Your objective: State how many lines below hold the word "tablecloth". Give that number and no other text.

Stored data entries
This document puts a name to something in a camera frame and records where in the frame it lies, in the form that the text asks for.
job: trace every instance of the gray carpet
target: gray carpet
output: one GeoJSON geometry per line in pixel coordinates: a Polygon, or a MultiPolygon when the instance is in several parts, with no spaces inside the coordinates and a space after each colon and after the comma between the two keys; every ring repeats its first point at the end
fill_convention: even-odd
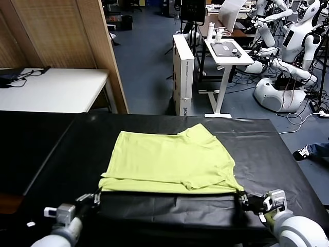
{"type": "MultiPolygon", "coordinates": [[[[156,11],[158,8],[147,7],[143,8],[143,12],[135,11],[132,14],[133,30],[113,32],[118,36],[116,41],[121,44],[115,46],[114,51],[132,114],[165,114],[172,94],[172,80],[166,80],[166,77],[172,73],[172,54],[169,53],[166,56],[164,54],[172,46],[172,34],[179,29],[179,22],[175,25],[173,18],[160,16],[156,11]]],[[[207,58],[205,67],[207,72],[216,71],[211,57],[207,58]]],[[[321,78],[321,71],[315,70],[315,73],[321,78]]],[[[329,89],[328,78],[329,75],[326,75],[325,89],[329,89]]],[[[251,86],[255,84],[236,85],[228,91],[246,89],[251,86]]],[[[276,113],[261,107],[253,98],[252,93],[253,89],[227,94],[222,112],[230,113],[235,118],[270,119],[278,132],[291,131],[298,127],[290,124],[286,118],[279,117],[276,113]]],[[[207,95],[194,92],[192,106],[194,116],[212,113],[207,95]]],[[[310,113],[307,105],[302,113],[303,118],[310,113]]],[[[328,126],[329,119],[311,116],[300,131],[282,135],[282,139],[289,150],[294,152],[306,144],[327,142],[328,126]]],[[[309,160],[299,162],[299,165],[322,203],[329,204],[327,192],[329,166],[309,160]]]]}

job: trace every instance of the folded shirt
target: folded shirt
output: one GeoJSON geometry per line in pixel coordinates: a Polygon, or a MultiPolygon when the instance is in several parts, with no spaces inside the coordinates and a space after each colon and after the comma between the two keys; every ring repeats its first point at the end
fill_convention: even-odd
{"type": "Polygon", "coordinates": [[[221,142],[198,124],[177,135],[121,131],[102,191],[227,193],[243,190],[221,142]]]}

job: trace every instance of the black tablecloth
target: black tablecloth
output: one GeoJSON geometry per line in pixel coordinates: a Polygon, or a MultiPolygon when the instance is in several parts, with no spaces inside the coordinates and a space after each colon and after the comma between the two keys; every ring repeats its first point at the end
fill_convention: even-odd
{"type": "Polygon", "coordinates": [[[74,117],[0,111],[0,192],[24,194],[74,117]]]}
{"type": "MultiPolygon", "coordinates": [[[[22,218],[27,216],[26,219],[42,225],[45,206],[72,203],[78,196],[93,192],[100,174],[107,169],[120,131],[176,134],[198,123],[227,148],[236,163],[235,178],[247,192],[263,194],[283,189],[288,208],[295,215],[309,217],[325,230],[329,229],[327,212],[269,120],[99,113],[80,114],[75,118],[26,195],[20,208],[22,218]]],[[[97,229],[97,238],[101,235],[111,239],[118,237],[115,230],[124,231],[127,236],[138,232],[175,239],[182,233],[187,238],[200,239],[211,234],[216,241],[219,237],[221,241],[227,238],[240,241],[247,235],[269,236],[257,216],[248,212],[244,220],[243,217],[233,196],[107,192],[102,194],[97,216],[103,227],[99,227],[101,223],[93,223],[87,228],[97,229]]]]}

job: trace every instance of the sneaker
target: sneaker
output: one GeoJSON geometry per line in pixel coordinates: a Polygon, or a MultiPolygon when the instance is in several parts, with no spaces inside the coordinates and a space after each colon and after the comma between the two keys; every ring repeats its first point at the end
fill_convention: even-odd
{"type": "Polygon", "coordinates": [[[297,161],[302,161],[302,160],[306,159],[309,156],[310,156],[310,153],[307,149],[307,145],[305,146],[305,148],[299,149],[299,150],[297,150],[296,152],[293,153],[293,157],[297,161]]]}

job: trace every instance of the white desk
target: white desk
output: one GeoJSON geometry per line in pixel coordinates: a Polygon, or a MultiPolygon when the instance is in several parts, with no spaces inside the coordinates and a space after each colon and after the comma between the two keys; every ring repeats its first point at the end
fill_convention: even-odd
{"type": "Polygon", "coordinates": [[[232,71],[233,65],[250,65],[253,64],[253,59],[239,46],[239,44],[233,40],[233,39],[221,39],[221,43],[229,42],[235,45],[235,47],[238,49],[238,51],[241,53],[241,57],[217,57],[214,50],[211,47],[211,43],[214,43],[213,41],[209,42],[206,39],[204,39],[204,42],[206,42],[206,45],[211,53],[212,58],[214,59],[215,63],[217,65],[221,65],[224,69],[223,78],[221,81],[221,88],[220,90],[215,90],[213,92],[202,92],[199,91],[200,94],[208,94],[213,114],[205,114],[205,117],[227,117],[231,118],[232,116],[230,114],[222,114],[221,108],[226,92],[226,87],[228,84],[228,80],[230,77],[230,73],[232,71]],[[215,100],[214,94],[219,93],[217,101],[215,100]]]}
{"type": "MultiPolygon", "coordinates": [[[[103,88],[113,109],[113,95],[107,78],[105,69],[51,68],[43,75],[27,77],[23,87],[0,89],[0,110],[88,112],[103,88]]],[[[22,84],[19,81],[12,85],[22,84]]]]}

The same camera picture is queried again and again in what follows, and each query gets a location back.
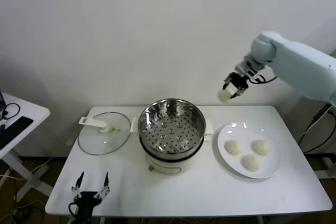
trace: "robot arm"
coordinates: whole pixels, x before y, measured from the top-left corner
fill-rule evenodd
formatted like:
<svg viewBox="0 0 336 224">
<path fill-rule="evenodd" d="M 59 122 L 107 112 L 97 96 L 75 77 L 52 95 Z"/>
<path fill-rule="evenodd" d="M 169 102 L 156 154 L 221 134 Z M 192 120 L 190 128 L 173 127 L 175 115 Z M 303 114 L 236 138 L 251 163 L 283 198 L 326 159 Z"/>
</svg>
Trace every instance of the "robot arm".
<svg viewBox="0 0 336 224">
<path fill-rule="evenodd" d="M 218 98 L 224 102 L 242 95 L 247 81 L 258 81 L 258 73 L 265 66 L 305 97 L 336 106 L 336 59 L 272 31 L 254 39 L 250 53 L 225 79 Z"/>
</svg>

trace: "white plate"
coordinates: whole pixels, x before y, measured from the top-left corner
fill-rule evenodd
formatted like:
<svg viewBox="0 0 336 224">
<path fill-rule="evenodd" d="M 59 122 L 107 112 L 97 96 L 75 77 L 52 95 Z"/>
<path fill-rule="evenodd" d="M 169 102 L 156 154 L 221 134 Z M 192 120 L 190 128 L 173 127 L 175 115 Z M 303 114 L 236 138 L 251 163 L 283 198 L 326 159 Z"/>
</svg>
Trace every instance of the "white plate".
<svg viewBox="0 0 336 224">
<path fill-rule="evenodd" d="M 225 149 L 229 140 L 239 141 L 244 150 L 239 155 L 232 155 Z M 271 146 L 271 153 L 261 156 L 253 150 L 252 144 L 256 140 L 266 140 Z M 231 123 L 225 125 L 218 135 L 218 149 L 225 162 L 235 171 L 250 178 L 269 178 L 280 166 L 280 152 L 273 139 L 264 129 L 254 126 L 251 123 Z M 256 155 L 261 163 L 261 168 L 252 172 L 244 167 L 243 158 L 248 154 Z"/>
</svg>

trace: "wooden floor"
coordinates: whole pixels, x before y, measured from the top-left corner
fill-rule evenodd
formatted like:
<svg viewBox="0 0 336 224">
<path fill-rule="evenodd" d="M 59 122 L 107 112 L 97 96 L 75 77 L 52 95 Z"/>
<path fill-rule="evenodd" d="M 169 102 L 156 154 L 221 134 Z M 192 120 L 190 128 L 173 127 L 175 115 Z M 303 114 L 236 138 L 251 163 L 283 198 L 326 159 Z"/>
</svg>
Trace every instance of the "wooden floor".
<svg viewBox="0 0 336 224">
<path fill-rule="evenodd" d="M 24 161 L 25 167 L 32 170 L 36 166 L 42 164 L 44 161 L 41 160 L 26 160 Z M 324 164 L 322 161 L 320 161 L 317 158 L 311 159 L 309 158 L 309 162 L 312 165 L 313 169 L 325 169 Z M 42 180 L 50 185 L 54 185 L 57 177 L 62 170 L 62 167 L 64 165 L 64 161 L 50 161 L 49 163 L 50 169 L 47 171 L 47 173 L 42 177 Z M 4 174 L 7 170 L 7 166 L 0 161 L 0 174 Z M 22 185 L 25 183 L 24 180 L 16 180 L 16 186 L 17 190 L 19 190 Z M 331 198 L 333 204 L 336 204 L 336 181 L 333 179 L 326 179 L 322 180 L 322 185 L 327 191 L 329 197 Z M 15 195 L 15 186 L 14 186 L 14 180 L 8 179 L 5 184 L 0 189 L 0 224 L 8 224 L 10 223 L 10 220 L 7 219 L 4 222 L 2 222 L 2 216 L 5 216 L 6 214 L 10 213 L 14 207 L 14 201 L 13 197 Z M 47 196 L 43 195 L 42 193 L 36 191 L 36 190 L 30 190 L 29 193 L 25 196 L 25 198 L 20 202 L 20 204 L 26 204 L 29 202 L 32 202 L 34 200 L 40 200 L 44 203 L 47 202 Z M 35 203 L 35 207 L 40 208 L 44 212 L 44 206 L 40 203 Z M 264 217 L 264 221 L 267 222 L 274 218 L 274 216 L 271 217 Z M 44 213 L 44 219 L 43 224 L 67 224 L 68 223 L 67 217 L 58 217 L 58 216 L 51 216 L 46 213 Z M 198 218 L 196 219 L 144 219 L 142 224 L 209 224 L 212 222 L 213 219 L 211 218 Z M 41 221 L 41 213 L 33 209 L 33 212 L 29 219 L 27 219 L 26 224 L 39 224 Z M 92 220 L 94 224 L 99 223 L 98 218 L 94 218 Z M 109 223 L 124 223 L 124 224 L 140 224 L 141 219 L 106 219 L 106 224 Z M 256 217 L 236 217 L 236 218 L 218 218 L 215 221 L 215 224 L 257 224 L 257 218 Z M 336 223 L 336 208 L 332 209 L 328 212 L 322 212 L 322 213 L 315 213 L 315 214 L 305 214 L 303 216 L 300 216 L 299 218 L 295 219 L 291 222 L 291 224 L 300 224 L 300 223 L 315 223 L 315 224 L 334 224 Z"/>
</svg>

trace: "lid handle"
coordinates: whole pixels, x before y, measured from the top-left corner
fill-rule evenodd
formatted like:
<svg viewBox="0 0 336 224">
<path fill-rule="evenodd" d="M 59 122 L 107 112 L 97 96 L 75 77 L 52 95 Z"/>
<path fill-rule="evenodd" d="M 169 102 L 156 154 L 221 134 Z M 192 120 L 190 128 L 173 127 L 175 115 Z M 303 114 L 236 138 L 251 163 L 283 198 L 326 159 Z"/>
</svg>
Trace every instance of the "lid handle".
<svg viewBox="0 0 336 224">
<path fill-rule="evenodd" d="M 108 130 L 110 129 L 110 127 L 107 125 L 106 122 L 93 119 L 93 118 L 87 118 L 86 116 L 82 116 L 78 123 L 81 125 L 98 127 L 100 128 L 99 131 L 102 133 L 108 132 Z"/>
</svg>

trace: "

Answer section: 2